Learning how to stop self-sabotaging in this type of case has a lot to do with adjusting your negative self-talk. In addition to doing the self-sabotaging behaviors worksheets we recommend (see below), it’s also worth practicing daily affirmations. These will rewrite some of the limiting beliefs that lead to you regularly sabotaging success.
4. Constant Comparisons
Another common indication of self-sabotage is a compulsion to compare yourself to others. Naturally, there are times when we all wish we had a quality or ability belonging to another person. However, if you’re doing this with increasing frequency and you’re using it as an excuse not to emerge from your comfort zone, you’re engaging in self-destructive behavior.
For example, if you don’t bother trying online dating because you think your friends on the website are more attractive, you’re simply finding a way to avoid risk.
The truth is that there is enough success and happiness in the world for everyone. We all have something unique to give to the world. It’s important to find the traits and skills you bring to the table that no one else does and to capitalize on those as much as possible.
5. Reversing Achievement
Perhaps the most obvious sign of self-sabotaging behavior is achieving something and then reversing this achievement.
In a relationship, this might take the form of getting to know someone you really like and then doing something to damage that connection (e.g. infidelity, avoidance, or changing behavior).
Meanwhile, at work, you might get a promotion and then end up failing to meet the major targets you’ve been set.
These types of experiences are all part of your self-sabotaging subconscious mind’s attempts to push you back into a “safe”, familiar place. It’s also a way of proving to yourself that you were right to think you can’t do certain things.
6. Pushing People Away
Self-destructive attitudes to relationships don’t just appear in your dating life.
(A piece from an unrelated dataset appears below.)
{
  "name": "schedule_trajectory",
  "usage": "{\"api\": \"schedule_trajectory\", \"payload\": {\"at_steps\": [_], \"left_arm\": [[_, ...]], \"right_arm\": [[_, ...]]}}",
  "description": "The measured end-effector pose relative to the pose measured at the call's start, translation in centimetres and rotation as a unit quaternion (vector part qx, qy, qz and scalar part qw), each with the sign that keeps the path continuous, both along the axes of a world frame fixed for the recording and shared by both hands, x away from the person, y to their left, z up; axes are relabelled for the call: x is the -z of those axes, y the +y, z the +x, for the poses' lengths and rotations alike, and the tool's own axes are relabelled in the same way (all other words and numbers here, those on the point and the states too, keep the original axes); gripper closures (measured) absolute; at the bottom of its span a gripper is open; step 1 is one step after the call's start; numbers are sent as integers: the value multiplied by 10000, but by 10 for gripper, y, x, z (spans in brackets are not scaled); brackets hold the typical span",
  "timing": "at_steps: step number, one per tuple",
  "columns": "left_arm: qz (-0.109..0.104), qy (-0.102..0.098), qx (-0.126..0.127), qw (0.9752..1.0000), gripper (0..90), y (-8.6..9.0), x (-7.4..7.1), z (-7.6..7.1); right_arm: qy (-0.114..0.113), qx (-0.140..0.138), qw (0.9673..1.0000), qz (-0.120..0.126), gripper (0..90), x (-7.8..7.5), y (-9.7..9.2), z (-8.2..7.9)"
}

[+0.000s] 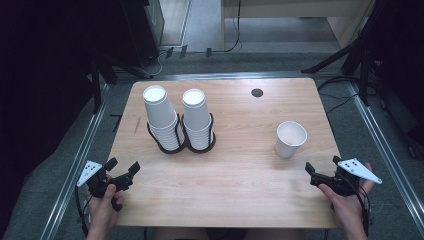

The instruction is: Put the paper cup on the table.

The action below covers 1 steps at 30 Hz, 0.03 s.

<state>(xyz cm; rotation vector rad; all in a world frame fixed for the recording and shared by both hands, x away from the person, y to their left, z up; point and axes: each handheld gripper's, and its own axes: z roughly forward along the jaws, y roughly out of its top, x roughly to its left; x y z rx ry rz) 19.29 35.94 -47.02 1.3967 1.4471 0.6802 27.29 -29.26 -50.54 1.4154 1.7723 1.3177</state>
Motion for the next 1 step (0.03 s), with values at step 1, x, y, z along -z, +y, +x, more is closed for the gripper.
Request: {"api": "schedule_trajectory", "payload": {"at_steps": [1], "left_arm": [[0, 0, 0, 10000, 0, 0, 0, 0]], "right_arm": [[29, 39, 10000, 62, 0, 1, -2, 1]]}}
If you tend to push people away in general, you’re likely self-sabotaging. There are many different ways of pushing people away, ranging from being evasive in conversation to refusing to meet up or being outright rude or dismissive.
Cia Simple Sabotage Field Manual
If you’re a self-saboteur, you may often kick yourself for doing this once the damage to the relationship is already done, asking yourself why you’ve pushed yet another person away.
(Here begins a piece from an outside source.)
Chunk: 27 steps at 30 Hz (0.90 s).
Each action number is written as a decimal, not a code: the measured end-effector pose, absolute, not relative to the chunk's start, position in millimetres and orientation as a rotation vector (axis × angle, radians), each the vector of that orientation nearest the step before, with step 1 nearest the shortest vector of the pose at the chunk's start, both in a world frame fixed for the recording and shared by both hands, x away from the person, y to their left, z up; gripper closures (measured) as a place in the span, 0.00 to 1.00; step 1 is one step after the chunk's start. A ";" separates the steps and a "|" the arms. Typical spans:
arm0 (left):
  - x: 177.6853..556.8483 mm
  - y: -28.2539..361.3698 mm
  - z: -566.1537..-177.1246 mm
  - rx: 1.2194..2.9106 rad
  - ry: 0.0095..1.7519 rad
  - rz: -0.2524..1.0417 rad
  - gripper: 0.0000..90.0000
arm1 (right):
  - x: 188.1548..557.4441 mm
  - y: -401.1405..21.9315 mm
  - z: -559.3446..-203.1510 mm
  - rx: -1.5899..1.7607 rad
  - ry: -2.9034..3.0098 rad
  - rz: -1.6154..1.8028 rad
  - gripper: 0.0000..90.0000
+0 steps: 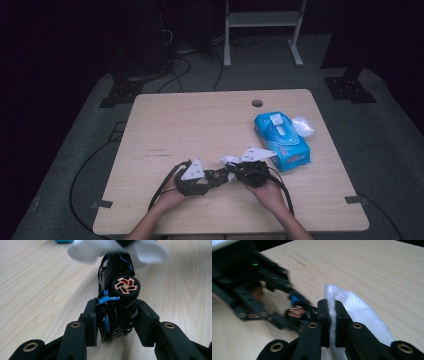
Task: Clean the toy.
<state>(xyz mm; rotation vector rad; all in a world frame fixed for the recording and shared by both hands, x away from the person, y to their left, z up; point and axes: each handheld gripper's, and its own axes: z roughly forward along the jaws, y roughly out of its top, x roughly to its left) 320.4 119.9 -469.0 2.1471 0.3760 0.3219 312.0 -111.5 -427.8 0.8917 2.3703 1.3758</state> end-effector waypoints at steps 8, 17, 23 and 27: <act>320.8 120.5 -468.8 2.153 0.367 0.326 0.65 | 310.7 -108.9 -428.9 0.884 2.379 1.373 0.95; 320.8 120.5 -468.7 2.153 0.366 0.326 0.65 | 320.3 -144.9 -430.4 0.995 2.310 1.310 0.94; 320.2 120.5 -468.2 2.158 0.358 0.334 0.65 | 324.3 -155.2 -431.6 1.012 2.317 1.327 0.94; 320.5 121.0 -468.4 2.156 0.363 0.330 0.65 | 320.4 -152.3 -430.4 0.960 2.305 1.287 0.86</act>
After reading about abandonment and PTSD, you should have a better sense of why you might do this. However, it will take conscious effort to learn new patterns.
7. Lacking Purpose
A final sign of self-sabotaging behavior is a sense that you lack purpose. You might feel listless day after day, never really knowing what you’re “supposed” to be doing with your life.
The Simple Sabotage Field Manual
As with the other self-sabotaging behaviors, this is often a way of staying safe and avoiding risky new experiences. After all, if you don’t acknowledge and pursue a life purpose, you can’t really fail or get hurt.
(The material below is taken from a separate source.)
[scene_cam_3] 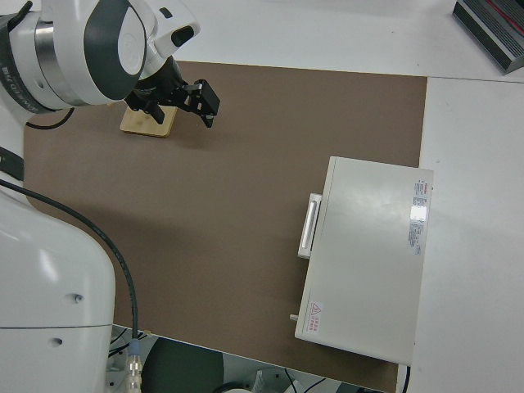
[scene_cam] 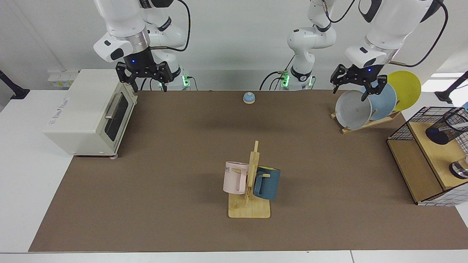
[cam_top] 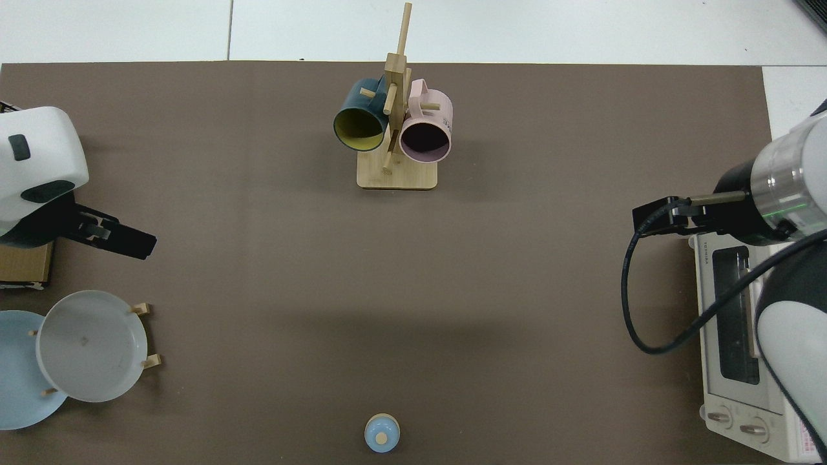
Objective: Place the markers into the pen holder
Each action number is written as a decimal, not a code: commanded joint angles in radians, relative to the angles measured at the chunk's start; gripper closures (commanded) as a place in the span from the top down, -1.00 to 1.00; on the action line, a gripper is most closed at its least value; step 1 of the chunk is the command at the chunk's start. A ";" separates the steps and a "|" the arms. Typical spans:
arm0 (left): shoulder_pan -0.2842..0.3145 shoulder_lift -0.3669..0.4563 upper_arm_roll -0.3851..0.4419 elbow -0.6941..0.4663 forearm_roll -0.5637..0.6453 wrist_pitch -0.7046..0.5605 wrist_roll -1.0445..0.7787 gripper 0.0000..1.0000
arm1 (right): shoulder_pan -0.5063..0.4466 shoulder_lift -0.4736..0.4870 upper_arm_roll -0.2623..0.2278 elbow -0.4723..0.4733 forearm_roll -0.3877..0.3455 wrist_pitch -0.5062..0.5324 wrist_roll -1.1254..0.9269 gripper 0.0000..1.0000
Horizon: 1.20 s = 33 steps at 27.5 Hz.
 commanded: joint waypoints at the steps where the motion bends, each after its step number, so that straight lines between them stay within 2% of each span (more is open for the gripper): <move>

Oss Simple Sabotage Manual Pdf
What people often fail to realize is that evading purpose is actually just as hurtful, ultimately making your life deeply unsatisfying. As you work to learn how to stop the self-sabotaging behaviors, you’ll find it easier to explore and identify your true purpose.
How To Stop Self Sabotaging: Behaviors Worksheet (FREE PDF)
Here is your copy of our free worksheet to help stop self-sabotaging behaviors. Work through the sheet by printing it out or making notes on your electronic device! You can find the link to download it in PDF format here now.
Download full, high-quality, self-sabotaging worksheet PDF by clicking here now!